Your task ▸ Report each line of the data that contains the string "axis".
::::::::
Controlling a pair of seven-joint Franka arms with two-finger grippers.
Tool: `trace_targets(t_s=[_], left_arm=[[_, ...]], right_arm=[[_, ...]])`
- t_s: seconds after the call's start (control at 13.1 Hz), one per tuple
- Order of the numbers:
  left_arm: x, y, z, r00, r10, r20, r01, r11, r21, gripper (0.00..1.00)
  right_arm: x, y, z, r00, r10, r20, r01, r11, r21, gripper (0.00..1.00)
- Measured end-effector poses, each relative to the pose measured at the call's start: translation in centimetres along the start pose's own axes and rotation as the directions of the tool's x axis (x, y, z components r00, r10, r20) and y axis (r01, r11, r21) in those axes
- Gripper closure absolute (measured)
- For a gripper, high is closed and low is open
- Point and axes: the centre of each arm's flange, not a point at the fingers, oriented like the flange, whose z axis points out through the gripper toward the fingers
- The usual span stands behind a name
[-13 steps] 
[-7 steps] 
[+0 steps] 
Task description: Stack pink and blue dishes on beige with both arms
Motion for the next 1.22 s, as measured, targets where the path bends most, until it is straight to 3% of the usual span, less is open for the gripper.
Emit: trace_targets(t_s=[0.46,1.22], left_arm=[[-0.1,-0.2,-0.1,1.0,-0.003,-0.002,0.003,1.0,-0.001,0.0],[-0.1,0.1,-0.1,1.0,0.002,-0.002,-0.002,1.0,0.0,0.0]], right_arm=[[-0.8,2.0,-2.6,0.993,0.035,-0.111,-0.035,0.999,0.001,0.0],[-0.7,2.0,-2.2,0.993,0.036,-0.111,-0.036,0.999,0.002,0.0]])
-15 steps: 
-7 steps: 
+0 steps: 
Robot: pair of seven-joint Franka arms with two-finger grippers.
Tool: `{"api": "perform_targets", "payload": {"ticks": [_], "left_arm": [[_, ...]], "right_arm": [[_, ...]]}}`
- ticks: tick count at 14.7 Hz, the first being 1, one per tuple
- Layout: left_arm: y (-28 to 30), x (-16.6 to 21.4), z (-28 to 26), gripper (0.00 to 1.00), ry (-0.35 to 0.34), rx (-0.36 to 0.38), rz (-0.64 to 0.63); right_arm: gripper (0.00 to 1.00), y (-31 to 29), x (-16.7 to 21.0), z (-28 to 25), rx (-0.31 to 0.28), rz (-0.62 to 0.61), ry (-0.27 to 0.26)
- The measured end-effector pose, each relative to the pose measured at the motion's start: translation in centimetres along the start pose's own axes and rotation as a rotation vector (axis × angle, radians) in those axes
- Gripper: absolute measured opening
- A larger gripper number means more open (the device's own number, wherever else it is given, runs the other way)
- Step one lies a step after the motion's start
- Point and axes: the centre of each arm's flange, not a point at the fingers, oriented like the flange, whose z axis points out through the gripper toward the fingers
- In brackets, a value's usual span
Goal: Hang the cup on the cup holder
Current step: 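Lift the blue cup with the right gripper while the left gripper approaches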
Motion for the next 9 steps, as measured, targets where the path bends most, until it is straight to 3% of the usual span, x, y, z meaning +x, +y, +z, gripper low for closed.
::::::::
Written response ▸
- Measured end-effector poses, each relative to the pose measured at the call's start: translation in centimetres along the start pose's own axes and rotation as the directions of the tool's x axis (x, y, z components r00, r10, r20) and y axis (r01, r11, r21) in those axes
- Point and axes: the centre of each arm's flange, not a point at the fingers, oriented like the flange, whose z axis points out through the gripper toward the fingers
- The measured end-effector pose, each relative to the pose measured at the motion's start: translation in centimetres along the start pose's own axes and rotation as a rotation vector (axis × angle, radians) in those axes
- Point and axes: the centre of each arm's flange, not a point at the fingers, oriented like the flange, whose z axis points out through the gripper toward the fingers

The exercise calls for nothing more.